> _What needs to be done_
Within the entries below, output exactly the lines between the line containing "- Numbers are" and the line containing "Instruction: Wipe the", inclusive, and omit any picture.

---------- Data records

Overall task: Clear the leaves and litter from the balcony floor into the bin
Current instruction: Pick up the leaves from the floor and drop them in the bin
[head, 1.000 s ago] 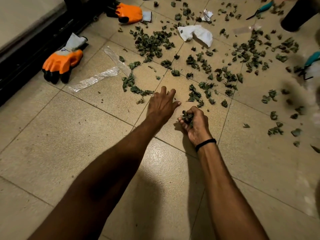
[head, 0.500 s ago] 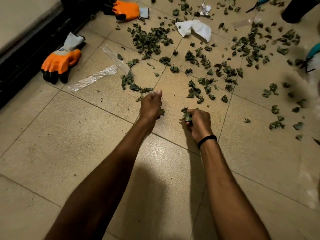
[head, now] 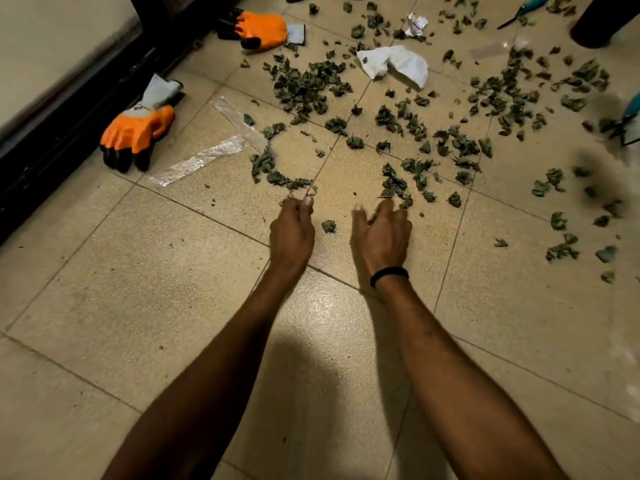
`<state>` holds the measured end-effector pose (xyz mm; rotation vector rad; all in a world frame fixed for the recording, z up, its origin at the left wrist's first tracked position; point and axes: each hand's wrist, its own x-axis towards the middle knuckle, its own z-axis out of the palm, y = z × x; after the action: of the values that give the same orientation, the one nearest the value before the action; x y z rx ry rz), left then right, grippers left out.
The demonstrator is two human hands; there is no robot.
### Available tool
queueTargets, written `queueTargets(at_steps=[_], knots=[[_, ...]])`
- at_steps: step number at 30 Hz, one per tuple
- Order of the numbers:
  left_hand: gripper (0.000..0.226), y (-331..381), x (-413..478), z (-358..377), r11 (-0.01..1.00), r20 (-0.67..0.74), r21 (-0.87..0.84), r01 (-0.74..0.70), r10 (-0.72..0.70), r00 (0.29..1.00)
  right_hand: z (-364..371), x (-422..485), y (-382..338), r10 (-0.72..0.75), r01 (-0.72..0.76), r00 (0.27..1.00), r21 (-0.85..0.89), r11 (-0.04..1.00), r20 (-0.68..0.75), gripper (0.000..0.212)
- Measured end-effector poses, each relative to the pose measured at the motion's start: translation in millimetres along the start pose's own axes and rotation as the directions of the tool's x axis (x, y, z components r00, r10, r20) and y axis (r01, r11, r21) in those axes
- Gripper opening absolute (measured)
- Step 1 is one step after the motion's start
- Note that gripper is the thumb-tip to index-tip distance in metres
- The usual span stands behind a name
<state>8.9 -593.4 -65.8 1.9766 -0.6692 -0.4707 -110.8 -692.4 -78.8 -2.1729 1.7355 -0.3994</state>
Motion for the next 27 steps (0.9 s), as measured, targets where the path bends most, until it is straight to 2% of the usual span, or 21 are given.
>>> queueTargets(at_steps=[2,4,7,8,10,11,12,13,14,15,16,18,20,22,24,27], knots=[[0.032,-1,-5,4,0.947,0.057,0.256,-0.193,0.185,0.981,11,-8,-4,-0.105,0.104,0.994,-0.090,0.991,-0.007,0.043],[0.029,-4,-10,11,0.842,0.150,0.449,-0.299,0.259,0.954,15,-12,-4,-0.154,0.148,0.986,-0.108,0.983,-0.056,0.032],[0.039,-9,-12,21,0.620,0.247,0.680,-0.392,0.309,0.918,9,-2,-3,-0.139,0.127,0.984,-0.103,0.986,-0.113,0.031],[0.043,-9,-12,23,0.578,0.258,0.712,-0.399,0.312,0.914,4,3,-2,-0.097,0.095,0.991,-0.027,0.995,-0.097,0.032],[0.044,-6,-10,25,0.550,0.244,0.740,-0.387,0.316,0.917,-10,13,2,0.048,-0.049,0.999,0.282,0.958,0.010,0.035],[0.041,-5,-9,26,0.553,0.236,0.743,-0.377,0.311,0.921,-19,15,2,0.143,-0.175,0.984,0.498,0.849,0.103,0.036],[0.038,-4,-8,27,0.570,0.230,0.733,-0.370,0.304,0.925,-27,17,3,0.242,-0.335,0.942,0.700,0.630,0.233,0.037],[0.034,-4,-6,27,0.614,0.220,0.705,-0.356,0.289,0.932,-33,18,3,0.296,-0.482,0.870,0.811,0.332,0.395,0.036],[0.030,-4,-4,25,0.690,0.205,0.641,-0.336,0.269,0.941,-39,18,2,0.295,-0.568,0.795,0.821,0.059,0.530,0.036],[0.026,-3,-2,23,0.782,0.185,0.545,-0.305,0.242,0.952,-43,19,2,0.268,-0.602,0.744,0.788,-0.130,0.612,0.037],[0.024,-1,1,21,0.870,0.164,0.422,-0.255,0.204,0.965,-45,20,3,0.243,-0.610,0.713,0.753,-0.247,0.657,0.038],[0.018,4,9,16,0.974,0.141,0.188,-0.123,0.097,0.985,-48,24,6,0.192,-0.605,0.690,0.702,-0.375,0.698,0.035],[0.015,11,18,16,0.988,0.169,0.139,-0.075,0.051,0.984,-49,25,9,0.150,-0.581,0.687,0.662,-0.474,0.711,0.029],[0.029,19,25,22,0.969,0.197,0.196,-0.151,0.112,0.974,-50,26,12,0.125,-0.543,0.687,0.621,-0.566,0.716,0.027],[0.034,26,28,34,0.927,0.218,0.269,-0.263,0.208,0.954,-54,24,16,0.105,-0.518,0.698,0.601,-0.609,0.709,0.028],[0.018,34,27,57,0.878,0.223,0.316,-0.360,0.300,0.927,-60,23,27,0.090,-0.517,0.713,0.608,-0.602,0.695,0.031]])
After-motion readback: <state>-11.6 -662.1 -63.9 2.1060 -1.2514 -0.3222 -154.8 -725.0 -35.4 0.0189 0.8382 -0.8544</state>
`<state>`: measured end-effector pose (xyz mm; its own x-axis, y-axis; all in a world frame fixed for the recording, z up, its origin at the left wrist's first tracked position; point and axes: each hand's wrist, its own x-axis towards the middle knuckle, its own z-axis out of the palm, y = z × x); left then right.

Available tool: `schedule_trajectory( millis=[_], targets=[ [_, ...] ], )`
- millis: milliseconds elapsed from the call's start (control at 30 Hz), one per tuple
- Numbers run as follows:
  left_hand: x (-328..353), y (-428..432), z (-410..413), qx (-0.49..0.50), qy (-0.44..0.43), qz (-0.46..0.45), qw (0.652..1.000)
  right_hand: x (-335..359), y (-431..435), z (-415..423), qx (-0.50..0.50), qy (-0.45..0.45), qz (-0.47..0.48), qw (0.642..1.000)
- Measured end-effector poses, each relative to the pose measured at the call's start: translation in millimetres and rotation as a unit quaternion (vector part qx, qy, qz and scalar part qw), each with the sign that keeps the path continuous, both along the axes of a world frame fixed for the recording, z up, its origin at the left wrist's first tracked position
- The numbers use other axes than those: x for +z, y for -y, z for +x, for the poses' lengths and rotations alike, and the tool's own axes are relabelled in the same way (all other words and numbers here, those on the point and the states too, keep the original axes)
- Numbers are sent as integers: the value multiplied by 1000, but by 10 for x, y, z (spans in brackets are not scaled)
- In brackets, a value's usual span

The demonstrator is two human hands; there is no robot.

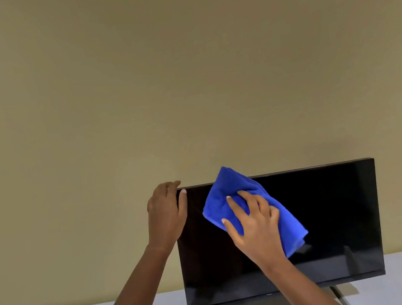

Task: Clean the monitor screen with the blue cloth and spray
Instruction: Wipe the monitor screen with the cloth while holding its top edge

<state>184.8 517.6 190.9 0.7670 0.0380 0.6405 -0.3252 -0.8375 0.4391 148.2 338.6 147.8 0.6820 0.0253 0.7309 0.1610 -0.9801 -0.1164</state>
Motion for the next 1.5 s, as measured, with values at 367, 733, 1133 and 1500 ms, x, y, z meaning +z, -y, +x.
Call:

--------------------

> _Exercise answer_
- Numbers are sent as integers: the value multiplied by 1000, but by 10 for x, y, z (spans in brackets are not scaled)
- In brackets, a value's usual span

The demonstrator is two human hands; there is no robot.


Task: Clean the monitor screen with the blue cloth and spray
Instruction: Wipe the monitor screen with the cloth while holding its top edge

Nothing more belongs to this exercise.